La vigilancia basada en IA no es neutra. Si se concentra en determinados barrios, refuerza la estigmatización. Si identifica patrones basados en perfiles étnicos, contribuye a la discriminación. Si clasifica a los ciudadanos según su riesgo potencial, rompe con la idea de igualdad jurídica. Y todo esto se hace con una eficacia fría, sin rostro, sin debate.

Pero hay alternativas. No se trata de rechazar toda innovación tecnológica, sino de enmarcarla dentro de principios claros: transparencia, trazabilidad, control humano y rendición de cuentas. La IA puede ser una herramienta muy útil en tareas logísticas, en la asignación de recursos o en la detección de tendencias generales. Pero no debe sustituir el juicio del agente ni reemplazar las garantías judiciales.

Una política de prevención legítima no puede basarse en predicciones, sino en intervenciones sociales. El delito no es una mera variable estadística; es un fenómeno complejo, vinculado a desigualdades, exclusión, contextos vitales y relaciones de poder. Apostar por la prevención real implica invertir en políticas públicas, en justicia social, en sistemas educativos y de salud mental. El algoritmo, por sí solo, no corrige nada.

Desde una perspectiva jurídica, el derecho penal debe resistir la tentación de convertirse en ingeniería de riesgos. Su función es establecer límites claros, proporcionales y garantistas a la potestad punitiva del Estado. Cuando esa función se diluye bajo capas de código opaco, cuando el juez se convierte en notario de lo que la máquina ha decidido, la justicia deja de ser deliberación para convertirse en validación técnica.

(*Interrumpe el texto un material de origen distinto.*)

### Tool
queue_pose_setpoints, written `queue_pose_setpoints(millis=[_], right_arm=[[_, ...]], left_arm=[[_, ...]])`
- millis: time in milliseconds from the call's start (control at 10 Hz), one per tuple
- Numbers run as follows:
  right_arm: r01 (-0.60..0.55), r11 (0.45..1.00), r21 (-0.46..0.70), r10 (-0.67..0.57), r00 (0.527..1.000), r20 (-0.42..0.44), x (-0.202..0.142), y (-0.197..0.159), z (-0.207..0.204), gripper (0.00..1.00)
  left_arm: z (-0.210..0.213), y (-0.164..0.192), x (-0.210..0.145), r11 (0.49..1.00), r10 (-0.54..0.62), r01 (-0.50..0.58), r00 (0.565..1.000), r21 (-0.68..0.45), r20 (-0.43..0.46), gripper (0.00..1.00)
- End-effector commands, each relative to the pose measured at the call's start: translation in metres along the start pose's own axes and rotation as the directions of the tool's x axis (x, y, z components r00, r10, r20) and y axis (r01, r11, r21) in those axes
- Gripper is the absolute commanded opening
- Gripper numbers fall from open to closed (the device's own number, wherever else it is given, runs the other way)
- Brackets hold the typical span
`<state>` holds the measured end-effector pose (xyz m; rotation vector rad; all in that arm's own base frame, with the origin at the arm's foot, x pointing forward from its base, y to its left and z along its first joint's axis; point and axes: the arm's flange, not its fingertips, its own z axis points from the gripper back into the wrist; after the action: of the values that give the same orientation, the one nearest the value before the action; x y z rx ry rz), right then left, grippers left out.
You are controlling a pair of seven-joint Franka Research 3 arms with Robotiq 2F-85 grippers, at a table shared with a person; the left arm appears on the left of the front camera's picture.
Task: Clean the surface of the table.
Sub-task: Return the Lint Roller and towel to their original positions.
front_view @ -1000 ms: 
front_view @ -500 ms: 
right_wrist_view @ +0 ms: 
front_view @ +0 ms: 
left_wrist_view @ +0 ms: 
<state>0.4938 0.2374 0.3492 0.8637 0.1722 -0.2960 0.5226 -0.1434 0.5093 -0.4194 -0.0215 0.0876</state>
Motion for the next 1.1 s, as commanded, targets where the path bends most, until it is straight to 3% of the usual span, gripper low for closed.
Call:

En este nuevo escenario, el reto no es solo normativo, es, genuinamente, filosófico: ¿puede subsistir el derecho penal liberal en una sociedad gobernada por datos? ¿Puede mantener su vocación garantista en un entorno que privilegia la eficacia, la inmediatez y la cuantificación? La respuesta dependerá de si somos capaces de repensar nuestras instituciones jurídicas sin ceder al fetichismo algorítmico.

No todo lo que puede medirse debe regularse. No todo lo que puede preverse debe impedirse. La libertad, como recordó Isaiah Berlin, no es solo la ausencia de coacción, es también la capacidad de vivir sin que una máquina nos diga quiénes somos. En tiempos de inteligencia artificial, defender esa libertad exige, más que nunca, inteligencia jurídica.